**Exercise requirements:**
Would you copy each line of the data below that has "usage"?

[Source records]
-- -- --
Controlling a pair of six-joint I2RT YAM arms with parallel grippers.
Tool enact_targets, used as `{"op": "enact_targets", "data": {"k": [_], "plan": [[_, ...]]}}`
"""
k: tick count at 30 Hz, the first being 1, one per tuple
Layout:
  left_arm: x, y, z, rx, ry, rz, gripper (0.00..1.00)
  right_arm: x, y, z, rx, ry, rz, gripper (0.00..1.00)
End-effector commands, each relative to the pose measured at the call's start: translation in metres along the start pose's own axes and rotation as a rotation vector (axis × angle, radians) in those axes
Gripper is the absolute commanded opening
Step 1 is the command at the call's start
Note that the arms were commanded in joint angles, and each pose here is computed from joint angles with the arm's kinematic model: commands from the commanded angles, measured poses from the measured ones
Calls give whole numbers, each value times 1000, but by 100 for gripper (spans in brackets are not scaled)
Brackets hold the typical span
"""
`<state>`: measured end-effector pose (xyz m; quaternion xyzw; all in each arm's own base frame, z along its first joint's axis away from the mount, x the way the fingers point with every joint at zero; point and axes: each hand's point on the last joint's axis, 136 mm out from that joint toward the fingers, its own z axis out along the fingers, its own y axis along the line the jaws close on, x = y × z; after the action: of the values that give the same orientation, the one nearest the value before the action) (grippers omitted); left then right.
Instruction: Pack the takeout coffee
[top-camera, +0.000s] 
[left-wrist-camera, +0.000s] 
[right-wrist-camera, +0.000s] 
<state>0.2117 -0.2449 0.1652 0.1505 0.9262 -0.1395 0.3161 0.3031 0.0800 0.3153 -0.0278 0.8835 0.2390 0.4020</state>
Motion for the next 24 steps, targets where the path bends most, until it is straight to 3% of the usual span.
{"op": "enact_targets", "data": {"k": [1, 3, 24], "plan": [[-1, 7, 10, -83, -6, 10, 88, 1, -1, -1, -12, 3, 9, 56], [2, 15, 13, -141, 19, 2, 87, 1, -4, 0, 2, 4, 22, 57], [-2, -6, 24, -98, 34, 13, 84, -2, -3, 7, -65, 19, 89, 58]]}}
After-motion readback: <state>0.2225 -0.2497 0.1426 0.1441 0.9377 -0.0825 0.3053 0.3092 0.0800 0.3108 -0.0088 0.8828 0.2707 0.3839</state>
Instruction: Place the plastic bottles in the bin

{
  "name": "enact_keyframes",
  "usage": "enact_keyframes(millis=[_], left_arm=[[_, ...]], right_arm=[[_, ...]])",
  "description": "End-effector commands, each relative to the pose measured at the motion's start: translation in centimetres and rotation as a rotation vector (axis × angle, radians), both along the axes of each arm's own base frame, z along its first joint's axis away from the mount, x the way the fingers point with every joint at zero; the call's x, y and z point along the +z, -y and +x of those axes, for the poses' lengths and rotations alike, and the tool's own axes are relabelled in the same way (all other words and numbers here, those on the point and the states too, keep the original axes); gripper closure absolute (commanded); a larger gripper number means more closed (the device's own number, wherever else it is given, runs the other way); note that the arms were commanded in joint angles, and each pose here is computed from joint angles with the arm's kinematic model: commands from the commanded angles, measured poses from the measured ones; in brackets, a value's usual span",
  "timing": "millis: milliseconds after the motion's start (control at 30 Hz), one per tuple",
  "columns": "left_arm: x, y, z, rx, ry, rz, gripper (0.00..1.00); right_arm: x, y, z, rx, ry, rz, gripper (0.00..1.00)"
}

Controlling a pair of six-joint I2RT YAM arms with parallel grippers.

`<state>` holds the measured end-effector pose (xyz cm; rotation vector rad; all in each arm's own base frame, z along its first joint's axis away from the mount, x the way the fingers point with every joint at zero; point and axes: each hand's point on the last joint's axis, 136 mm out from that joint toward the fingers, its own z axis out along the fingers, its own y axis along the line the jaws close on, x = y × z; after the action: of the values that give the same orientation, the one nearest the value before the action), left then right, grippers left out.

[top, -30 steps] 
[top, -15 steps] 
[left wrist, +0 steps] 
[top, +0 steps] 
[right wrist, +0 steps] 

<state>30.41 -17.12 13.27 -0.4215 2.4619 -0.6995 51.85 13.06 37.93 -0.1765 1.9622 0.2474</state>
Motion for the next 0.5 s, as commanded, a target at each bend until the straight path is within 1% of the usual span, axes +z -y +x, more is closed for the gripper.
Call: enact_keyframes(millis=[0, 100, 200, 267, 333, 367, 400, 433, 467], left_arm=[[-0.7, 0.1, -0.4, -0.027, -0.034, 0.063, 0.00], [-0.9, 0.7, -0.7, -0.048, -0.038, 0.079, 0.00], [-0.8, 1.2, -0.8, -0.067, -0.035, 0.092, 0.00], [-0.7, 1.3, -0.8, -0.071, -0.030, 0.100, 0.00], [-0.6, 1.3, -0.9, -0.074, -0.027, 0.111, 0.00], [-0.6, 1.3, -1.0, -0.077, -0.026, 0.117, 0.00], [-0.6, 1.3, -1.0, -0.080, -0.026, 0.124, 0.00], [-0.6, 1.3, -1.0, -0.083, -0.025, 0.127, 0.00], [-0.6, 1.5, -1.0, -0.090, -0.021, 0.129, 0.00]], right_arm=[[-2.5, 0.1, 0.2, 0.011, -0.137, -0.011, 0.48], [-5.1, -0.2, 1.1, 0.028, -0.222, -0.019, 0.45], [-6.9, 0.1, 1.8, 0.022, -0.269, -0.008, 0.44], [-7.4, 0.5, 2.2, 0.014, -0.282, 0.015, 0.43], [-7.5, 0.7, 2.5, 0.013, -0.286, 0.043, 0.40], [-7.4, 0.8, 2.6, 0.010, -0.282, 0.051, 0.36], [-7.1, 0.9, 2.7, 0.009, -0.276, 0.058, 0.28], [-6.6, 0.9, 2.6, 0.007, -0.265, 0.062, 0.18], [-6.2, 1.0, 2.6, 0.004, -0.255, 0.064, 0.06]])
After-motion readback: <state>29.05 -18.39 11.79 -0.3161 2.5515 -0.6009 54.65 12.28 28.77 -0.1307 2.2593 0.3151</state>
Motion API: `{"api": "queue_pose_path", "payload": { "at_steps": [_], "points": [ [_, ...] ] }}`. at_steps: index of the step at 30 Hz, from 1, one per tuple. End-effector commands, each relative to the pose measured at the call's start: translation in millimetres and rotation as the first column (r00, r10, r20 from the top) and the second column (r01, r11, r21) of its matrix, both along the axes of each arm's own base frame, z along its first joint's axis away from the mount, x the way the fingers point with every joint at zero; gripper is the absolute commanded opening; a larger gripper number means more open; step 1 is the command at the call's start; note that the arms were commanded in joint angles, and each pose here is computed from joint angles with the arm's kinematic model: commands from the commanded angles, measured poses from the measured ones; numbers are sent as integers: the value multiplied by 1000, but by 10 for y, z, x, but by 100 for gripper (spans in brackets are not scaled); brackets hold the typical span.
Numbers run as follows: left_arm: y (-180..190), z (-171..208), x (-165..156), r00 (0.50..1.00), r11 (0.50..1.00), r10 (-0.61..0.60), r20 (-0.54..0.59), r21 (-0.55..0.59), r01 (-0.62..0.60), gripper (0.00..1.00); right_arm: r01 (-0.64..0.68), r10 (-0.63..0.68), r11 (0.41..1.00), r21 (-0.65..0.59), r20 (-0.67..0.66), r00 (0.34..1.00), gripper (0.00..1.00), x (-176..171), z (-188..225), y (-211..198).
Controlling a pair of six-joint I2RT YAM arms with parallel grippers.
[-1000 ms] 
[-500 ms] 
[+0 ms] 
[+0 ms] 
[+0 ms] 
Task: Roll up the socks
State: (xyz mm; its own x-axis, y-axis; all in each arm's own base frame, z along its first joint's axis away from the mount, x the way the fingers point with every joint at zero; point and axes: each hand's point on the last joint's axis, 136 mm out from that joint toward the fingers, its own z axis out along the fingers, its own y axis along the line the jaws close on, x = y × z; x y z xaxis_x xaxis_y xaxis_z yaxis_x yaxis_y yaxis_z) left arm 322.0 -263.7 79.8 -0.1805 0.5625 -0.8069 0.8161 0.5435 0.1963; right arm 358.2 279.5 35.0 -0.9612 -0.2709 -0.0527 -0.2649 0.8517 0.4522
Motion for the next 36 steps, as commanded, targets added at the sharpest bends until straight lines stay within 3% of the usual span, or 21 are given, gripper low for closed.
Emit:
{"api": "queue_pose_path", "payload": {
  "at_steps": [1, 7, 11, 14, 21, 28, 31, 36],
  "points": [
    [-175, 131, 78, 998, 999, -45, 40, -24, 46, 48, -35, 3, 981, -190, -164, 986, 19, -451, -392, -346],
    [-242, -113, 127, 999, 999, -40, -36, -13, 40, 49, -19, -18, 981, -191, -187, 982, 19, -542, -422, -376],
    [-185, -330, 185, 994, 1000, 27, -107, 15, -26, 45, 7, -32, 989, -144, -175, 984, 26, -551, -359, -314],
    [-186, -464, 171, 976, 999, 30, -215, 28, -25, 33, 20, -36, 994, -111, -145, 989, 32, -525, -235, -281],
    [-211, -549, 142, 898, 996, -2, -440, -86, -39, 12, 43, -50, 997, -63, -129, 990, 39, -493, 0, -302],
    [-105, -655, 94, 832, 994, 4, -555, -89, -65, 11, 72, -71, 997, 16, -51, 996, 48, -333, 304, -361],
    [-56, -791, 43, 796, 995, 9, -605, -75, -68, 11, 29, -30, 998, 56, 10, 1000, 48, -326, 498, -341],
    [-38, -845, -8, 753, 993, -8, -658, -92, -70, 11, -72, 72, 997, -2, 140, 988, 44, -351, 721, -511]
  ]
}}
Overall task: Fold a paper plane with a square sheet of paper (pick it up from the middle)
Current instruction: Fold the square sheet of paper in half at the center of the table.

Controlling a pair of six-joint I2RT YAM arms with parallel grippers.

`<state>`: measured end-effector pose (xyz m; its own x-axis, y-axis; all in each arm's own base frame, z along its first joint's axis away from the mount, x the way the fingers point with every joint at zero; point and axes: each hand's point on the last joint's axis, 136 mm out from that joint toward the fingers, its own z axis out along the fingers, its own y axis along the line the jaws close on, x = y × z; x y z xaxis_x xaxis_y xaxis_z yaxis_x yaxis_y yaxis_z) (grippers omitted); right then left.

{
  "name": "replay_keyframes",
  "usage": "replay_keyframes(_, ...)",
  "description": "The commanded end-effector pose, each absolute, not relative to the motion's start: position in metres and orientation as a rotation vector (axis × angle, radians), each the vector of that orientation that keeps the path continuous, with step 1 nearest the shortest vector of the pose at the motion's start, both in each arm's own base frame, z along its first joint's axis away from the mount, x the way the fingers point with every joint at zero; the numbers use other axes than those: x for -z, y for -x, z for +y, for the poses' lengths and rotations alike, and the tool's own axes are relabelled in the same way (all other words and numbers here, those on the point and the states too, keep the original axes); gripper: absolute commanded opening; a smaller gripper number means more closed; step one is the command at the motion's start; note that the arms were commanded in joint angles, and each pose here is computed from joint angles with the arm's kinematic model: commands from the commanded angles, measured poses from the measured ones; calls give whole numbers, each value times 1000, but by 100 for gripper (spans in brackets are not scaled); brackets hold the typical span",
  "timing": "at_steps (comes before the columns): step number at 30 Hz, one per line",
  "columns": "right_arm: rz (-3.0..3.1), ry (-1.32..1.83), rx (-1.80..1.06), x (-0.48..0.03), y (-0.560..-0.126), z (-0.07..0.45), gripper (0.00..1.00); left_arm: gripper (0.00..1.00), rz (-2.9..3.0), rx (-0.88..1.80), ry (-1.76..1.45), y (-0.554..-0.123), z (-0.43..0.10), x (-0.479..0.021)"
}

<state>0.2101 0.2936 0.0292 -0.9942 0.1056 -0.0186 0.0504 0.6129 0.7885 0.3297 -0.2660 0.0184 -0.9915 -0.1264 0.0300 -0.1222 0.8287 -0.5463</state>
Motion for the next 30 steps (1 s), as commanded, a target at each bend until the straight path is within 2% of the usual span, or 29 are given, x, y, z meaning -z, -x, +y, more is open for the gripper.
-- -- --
**Output for this task:**
  "usage": "enact_keyframes(millis=[_], left_arm=[[_, ...]], right_arm=[[_, ...]])",
  "usage": "replay_keyframes(_, ...)",

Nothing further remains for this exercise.